* _Exercise directions_
Nothing but a number is wanted here: the count of lines in the data holding the word "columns".
━━━ Source data ━━━
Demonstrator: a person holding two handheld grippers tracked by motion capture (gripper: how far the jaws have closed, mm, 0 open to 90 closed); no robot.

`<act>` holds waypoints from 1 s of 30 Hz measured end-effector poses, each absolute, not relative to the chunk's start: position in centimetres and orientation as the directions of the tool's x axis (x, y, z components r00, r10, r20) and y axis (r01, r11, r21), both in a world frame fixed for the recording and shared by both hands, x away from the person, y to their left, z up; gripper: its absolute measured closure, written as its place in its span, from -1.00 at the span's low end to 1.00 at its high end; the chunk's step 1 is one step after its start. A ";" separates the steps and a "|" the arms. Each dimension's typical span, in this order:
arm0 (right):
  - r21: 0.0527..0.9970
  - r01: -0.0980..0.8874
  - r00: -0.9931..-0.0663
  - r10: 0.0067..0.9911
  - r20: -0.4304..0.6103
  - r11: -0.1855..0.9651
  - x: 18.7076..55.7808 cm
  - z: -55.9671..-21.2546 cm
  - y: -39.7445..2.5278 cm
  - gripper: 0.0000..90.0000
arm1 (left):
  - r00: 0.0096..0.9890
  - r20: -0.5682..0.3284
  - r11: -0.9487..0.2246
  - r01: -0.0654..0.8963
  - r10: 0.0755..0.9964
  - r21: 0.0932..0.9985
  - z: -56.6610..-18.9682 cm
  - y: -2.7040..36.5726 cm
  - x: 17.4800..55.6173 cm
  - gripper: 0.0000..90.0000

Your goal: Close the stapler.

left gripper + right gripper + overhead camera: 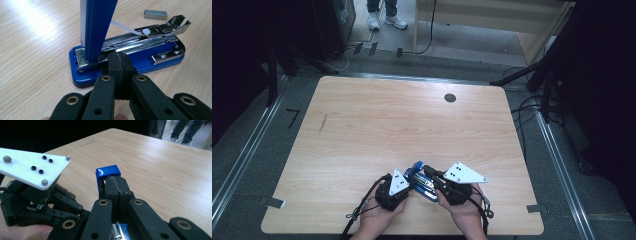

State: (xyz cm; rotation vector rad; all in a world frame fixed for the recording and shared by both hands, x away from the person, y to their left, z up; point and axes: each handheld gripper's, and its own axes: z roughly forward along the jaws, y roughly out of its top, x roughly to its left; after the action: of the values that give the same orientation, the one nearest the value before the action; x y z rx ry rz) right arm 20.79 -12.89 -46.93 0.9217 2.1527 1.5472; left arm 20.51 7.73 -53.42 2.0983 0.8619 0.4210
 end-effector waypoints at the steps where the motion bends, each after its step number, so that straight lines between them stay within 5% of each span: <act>1: 0.931 0.307 -0.736 0.670 0.100 0.198 20.9 -46.9 -12.8 1.00 | 0.712 0.000 -0.439 0.433 0.702 0.788 -53.4 7.7 20.5 1.00; 30: 0.939 0.283 -0.764 0.638 0.097 0.196 22.9 -46.6 -9.9 1.00 | 0.708 -0.001 -0.433 0.432 0.706 0.791 -53.4 7.6 20.6 1.00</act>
State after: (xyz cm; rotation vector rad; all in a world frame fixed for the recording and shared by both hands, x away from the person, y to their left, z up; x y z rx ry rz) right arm 22.89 -9.92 -46.58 0.8693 2.1628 1.5896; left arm 20.55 7.65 -53.45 2.0909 0.8645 0.4238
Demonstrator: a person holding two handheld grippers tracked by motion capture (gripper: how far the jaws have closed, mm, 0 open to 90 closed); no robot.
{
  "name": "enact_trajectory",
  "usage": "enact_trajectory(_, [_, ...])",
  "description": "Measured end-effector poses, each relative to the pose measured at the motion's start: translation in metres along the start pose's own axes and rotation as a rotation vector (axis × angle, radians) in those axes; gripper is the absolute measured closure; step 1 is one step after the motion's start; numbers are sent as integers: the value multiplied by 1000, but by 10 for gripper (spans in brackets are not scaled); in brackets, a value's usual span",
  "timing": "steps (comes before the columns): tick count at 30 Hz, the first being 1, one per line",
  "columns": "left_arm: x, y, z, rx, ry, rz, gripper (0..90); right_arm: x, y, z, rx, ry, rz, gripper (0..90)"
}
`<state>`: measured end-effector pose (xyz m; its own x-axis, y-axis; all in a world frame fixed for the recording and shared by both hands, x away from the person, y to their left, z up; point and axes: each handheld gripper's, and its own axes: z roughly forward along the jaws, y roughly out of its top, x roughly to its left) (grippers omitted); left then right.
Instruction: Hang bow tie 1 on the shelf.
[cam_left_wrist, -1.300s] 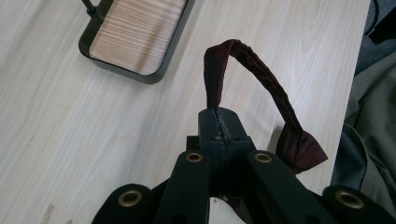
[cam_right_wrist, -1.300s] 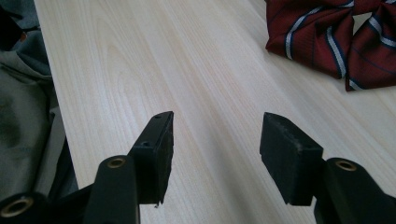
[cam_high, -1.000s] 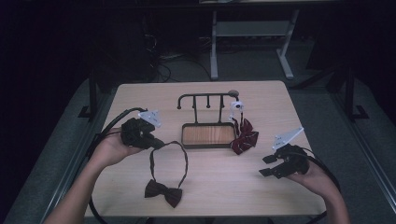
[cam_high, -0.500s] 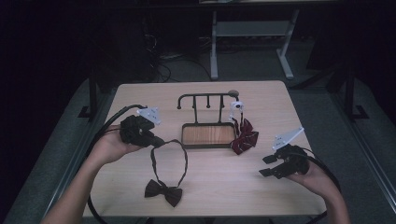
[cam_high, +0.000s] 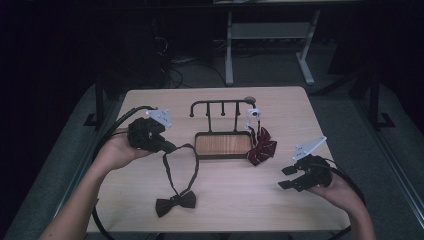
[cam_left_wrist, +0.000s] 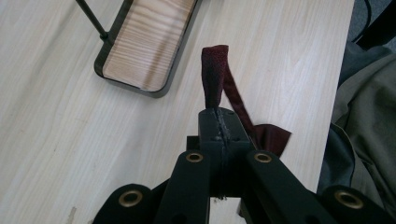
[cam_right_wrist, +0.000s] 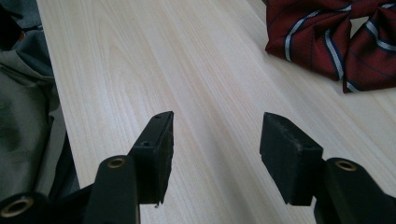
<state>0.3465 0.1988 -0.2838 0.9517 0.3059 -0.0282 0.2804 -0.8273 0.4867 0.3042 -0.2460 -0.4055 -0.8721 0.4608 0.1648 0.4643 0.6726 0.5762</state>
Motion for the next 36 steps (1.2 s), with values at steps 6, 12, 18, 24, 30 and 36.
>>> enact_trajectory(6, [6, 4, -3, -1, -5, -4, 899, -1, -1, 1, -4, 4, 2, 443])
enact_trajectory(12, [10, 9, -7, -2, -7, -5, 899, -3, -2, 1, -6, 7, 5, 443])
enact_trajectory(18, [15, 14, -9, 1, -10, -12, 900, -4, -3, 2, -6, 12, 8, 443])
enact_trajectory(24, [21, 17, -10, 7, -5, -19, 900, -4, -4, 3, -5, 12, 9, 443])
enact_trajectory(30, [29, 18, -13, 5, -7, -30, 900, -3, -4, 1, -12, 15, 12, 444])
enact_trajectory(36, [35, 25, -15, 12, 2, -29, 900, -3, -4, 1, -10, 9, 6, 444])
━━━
* _Completed task_
2